Task instructions:
The answer is to contain only the line containing "white label tall" and the lines after it through the last one, each reproduced exactly as it appears below.

Task material Block Start

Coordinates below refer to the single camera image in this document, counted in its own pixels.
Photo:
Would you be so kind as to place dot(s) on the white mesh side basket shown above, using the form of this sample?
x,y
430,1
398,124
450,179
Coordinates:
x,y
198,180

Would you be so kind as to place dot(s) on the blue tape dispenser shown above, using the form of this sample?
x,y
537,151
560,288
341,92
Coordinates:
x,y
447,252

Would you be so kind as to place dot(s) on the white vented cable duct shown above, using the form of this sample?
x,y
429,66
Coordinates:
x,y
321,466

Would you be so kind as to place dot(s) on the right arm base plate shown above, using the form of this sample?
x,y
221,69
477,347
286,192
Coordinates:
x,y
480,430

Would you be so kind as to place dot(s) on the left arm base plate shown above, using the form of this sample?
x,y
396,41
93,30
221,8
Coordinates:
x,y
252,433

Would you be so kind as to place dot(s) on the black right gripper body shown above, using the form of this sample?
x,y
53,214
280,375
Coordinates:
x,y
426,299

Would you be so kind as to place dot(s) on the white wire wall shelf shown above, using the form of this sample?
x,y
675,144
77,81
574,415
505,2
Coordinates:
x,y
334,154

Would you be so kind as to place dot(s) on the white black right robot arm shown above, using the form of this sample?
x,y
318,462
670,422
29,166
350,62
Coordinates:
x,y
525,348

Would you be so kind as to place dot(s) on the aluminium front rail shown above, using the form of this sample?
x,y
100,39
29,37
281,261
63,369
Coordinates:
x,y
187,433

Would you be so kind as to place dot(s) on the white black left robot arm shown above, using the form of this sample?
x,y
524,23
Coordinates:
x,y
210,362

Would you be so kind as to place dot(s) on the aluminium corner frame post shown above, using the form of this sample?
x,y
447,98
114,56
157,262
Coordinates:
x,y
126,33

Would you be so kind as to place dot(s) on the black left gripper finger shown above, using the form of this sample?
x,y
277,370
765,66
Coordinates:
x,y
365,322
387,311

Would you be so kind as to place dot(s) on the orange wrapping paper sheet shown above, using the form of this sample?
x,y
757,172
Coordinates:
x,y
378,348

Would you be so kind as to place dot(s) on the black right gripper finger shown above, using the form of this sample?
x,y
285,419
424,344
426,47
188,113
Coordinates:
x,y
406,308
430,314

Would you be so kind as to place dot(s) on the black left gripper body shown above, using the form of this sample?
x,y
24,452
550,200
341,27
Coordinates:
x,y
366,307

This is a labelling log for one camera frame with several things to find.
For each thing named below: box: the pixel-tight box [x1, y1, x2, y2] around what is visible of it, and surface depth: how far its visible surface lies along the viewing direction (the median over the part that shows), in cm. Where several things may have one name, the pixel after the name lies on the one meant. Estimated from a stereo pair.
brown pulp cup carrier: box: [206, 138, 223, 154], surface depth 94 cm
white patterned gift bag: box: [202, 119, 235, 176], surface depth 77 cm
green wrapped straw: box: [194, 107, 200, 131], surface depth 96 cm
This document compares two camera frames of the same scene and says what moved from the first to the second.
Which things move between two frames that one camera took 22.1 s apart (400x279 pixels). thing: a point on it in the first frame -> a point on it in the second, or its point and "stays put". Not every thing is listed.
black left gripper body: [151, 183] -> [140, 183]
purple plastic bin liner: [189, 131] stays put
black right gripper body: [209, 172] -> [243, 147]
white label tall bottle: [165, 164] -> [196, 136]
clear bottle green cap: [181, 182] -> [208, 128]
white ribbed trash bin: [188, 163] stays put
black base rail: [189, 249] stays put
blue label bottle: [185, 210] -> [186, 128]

Task material Block End

Response to the exercise:
white label tall bottle: [165, 164] -> [196, 136]
clear bottle green cap: [181, 182] -> [208, 128]
white ribbed trash bin: [188, 163] stays put
black base rail: [189, 249] stays put
blue label bottle: [185, 210] -> [186, 128]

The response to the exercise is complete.